- [Assigned task] Work through the records below, line by line, and say how many lines include "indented", with nothing else.

#####

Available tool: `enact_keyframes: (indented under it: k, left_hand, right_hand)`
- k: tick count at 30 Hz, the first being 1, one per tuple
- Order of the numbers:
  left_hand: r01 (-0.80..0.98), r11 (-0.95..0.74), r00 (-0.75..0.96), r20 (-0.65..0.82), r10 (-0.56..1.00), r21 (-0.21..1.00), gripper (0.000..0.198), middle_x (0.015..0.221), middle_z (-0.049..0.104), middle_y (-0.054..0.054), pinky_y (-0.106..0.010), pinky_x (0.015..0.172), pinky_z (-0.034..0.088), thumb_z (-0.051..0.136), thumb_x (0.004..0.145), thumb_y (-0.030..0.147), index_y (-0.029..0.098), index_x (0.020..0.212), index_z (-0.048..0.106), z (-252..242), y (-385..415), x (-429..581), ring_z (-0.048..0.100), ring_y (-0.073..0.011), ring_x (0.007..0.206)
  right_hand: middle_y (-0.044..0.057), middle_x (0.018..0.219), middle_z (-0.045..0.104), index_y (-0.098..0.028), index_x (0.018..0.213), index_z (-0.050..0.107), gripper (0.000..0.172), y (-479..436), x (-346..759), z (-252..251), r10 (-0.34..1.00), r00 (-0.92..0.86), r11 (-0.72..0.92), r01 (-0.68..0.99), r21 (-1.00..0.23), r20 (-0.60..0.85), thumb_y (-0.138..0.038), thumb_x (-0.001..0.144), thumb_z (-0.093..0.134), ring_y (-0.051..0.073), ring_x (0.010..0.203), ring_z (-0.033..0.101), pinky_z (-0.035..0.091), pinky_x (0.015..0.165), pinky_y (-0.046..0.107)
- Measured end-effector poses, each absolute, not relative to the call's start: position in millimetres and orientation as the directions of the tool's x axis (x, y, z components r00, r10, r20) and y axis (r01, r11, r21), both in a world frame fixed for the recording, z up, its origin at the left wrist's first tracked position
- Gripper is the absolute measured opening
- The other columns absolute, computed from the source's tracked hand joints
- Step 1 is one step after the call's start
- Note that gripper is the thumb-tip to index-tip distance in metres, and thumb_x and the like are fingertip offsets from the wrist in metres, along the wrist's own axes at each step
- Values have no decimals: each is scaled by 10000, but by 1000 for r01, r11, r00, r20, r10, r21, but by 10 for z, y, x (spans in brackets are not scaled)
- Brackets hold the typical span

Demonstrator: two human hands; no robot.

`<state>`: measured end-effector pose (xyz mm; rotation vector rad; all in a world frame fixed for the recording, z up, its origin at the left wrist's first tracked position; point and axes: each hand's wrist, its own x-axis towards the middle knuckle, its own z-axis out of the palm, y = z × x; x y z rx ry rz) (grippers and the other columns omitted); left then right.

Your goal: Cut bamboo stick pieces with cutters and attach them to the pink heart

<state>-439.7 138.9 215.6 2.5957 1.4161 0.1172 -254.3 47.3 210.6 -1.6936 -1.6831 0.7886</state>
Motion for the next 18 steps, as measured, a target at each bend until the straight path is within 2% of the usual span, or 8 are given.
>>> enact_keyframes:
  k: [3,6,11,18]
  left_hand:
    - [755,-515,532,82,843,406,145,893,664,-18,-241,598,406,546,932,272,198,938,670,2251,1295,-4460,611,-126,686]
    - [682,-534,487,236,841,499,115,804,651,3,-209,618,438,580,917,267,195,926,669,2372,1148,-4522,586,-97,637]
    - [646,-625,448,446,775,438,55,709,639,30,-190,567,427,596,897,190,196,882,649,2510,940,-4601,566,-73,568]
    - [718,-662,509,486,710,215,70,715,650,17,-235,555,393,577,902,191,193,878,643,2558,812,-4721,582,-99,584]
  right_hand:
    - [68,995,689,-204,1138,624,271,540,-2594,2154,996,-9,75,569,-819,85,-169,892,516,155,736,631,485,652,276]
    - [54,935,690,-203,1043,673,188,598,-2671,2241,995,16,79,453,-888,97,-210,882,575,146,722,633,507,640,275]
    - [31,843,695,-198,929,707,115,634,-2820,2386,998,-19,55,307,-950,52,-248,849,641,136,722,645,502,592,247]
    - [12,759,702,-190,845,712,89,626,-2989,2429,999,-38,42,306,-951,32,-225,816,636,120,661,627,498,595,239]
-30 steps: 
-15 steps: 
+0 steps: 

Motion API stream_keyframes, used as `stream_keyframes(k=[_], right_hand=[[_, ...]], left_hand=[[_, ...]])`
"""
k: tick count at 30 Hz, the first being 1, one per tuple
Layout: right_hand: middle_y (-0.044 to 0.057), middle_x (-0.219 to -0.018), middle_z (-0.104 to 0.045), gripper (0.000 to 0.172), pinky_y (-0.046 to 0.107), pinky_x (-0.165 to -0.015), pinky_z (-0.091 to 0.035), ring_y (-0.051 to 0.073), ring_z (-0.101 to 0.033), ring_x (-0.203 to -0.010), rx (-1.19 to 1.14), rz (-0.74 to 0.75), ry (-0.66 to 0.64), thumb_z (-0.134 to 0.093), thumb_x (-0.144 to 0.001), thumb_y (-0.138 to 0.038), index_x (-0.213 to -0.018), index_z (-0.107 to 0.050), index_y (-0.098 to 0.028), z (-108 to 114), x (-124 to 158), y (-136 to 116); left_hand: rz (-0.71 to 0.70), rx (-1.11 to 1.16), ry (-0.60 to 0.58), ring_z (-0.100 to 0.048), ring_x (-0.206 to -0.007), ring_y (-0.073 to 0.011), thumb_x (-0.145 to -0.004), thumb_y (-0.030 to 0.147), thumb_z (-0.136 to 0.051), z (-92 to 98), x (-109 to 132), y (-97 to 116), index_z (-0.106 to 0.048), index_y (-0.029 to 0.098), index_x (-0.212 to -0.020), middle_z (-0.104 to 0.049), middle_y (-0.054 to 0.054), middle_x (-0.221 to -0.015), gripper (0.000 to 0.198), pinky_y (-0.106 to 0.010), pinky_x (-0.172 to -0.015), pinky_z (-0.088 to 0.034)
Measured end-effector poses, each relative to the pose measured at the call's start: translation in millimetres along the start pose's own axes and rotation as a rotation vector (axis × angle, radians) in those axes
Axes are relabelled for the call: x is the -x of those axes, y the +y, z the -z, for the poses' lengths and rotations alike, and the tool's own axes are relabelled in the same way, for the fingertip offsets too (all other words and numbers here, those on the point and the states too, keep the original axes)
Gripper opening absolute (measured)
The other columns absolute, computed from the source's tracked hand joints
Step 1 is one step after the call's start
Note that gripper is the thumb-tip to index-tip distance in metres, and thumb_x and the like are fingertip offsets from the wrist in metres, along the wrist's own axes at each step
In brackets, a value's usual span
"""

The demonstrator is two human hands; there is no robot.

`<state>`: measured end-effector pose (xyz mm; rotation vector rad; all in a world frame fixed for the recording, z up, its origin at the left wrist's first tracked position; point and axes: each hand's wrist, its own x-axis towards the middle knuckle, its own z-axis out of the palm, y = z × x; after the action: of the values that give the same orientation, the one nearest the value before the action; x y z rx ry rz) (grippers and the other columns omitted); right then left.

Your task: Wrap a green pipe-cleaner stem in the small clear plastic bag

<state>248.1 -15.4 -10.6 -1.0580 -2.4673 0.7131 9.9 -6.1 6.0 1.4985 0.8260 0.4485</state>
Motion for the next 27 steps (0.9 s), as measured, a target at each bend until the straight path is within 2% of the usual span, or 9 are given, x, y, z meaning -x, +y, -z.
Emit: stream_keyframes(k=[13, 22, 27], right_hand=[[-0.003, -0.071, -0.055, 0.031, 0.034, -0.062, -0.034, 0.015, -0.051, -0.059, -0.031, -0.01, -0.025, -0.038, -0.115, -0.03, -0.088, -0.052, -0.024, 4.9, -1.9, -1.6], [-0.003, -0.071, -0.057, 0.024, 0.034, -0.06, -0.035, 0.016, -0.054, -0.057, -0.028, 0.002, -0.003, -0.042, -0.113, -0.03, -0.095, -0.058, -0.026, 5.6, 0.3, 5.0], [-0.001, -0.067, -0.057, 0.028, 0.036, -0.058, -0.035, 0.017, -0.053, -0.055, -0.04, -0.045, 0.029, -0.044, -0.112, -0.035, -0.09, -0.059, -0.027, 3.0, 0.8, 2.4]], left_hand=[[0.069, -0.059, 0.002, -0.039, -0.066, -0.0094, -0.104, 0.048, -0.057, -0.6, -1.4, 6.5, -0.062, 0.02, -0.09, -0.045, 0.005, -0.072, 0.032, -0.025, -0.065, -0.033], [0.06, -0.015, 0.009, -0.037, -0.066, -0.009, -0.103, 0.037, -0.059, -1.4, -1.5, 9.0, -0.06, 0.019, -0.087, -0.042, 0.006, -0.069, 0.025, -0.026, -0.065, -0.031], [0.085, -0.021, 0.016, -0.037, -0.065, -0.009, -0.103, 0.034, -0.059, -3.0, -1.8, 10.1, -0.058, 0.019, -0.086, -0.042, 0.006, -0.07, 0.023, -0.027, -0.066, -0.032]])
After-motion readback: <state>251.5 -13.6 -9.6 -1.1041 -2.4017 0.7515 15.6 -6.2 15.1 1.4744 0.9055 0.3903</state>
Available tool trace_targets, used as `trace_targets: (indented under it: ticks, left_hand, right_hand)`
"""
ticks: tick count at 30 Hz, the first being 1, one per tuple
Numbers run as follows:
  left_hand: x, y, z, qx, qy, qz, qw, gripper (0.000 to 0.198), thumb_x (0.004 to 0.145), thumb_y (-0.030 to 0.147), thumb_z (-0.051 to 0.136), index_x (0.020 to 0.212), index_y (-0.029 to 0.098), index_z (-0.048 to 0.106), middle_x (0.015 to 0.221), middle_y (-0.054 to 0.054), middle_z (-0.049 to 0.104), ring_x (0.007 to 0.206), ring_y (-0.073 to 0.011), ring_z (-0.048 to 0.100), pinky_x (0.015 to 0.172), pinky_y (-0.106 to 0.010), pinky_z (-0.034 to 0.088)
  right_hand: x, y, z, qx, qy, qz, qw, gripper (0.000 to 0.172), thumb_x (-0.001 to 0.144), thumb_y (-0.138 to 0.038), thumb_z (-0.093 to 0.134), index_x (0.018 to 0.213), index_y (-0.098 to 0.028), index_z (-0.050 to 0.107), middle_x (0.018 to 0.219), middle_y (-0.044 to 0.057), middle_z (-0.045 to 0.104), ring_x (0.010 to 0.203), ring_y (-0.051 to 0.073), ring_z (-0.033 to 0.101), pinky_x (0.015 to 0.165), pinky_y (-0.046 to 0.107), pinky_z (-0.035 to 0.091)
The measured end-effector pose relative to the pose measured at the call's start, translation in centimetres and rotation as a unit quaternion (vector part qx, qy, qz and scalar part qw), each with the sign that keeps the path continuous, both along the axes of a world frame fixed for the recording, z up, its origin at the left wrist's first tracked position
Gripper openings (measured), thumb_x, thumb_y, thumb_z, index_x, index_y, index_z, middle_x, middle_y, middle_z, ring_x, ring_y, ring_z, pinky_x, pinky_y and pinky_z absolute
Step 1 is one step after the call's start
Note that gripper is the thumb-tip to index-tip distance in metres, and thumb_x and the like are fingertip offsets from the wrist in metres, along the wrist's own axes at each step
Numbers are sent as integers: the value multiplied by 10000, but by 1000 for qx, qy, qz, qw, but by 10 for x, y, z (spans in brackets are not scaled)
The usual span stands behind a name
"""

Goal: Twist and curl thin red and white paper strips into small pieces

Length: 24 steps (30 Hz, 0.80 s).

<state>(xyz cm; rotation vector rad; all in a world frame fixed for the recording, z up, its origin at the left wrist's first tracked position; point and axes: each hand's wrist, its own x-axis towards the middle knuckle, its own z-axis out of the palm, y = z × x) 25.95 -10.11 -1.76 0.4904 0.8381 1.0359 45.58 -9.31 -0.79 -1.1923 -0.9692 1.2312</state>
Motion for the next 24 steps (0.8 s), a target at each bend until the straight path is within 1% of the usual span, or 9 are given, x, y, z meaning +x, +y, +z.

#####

- [Result for this task] 2